Two common takes both miss. AI changes everything; throw out the playbook. AI changes nothing; the tools are toys. The principles were always about judgment, not typing speed. AI raised the floor on output volume by the same amount it raised the ceiling on judgment. The rhythm is what closes the gap.
The open frontier
When the rhythm meets the org chart
Everything above is about one operator on AI rails. The harder question is what happens when a whole organization tries it at once. I don’t think anyone has answered that yet. What follows isn’t a framework. It’s the set of questions I’d be working on if I were running a large team into this.
Start with why small feels magical. A team of one, two, or three moves at a stunning pace right now because the coordination cost rounds to zero. Nobody to sync with, nothing to hand off, no meeting to schedule. That is the whole trick, and it is also why it doesn’t obviously scale. Organizations are coordination machines.
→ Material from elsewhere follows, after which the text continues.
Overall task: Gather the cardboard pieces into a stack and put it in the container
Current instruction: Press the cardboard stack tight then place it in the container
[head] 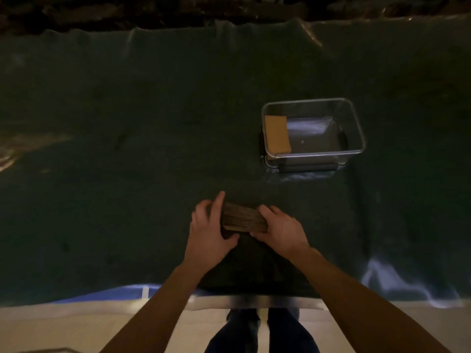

The moment you have fifty people each moving at agent-speed on their own thread, the old sync points start to buckle. The standup, the weekly review, the shared cadence that made the rhythm portable, all of it was built for human-paced work.
So the question isn’t whether AI makes individuals faster. It plainly does. The question is what cadence holds a hundred agent-accelerated people together without the whole thing falling out of beat. Four hypotheses I’m carrying, none of them settled.
1Sync goes from time-based to state-based.
When work is produced continuously, not daily, the calendar is the wrong clock. You sync when a piece of work crosses a threshold, not when the hour says so. The cadence becomes a set of triggers.
2Judgment becomes the bottleneck.
Output is infinite and nearly free; senior review isn’t. Everything queues behind the few who can say “so what” for this decision. The rhythm’s new job is rationing that capacity on purpose.
3Three tempos, designed not assumed.
Agent-time is continuous, peer-time is human-paced, senior review is the scarce high-judgment beat. The design problem is interleaving them without the fast tempos drowning the slow one.
4The shape is a lattice, not one beat.
Scale may not mean one synchronized organization but many small agent-augmented pods, each running the same portable micro-rhythm, loosely federated rather than centrally timed.
We know how to make an individual AI-native. We don’t yet know how to make an organization AI-native without it losing the beat. That, not the tooling, is the work of the next few years.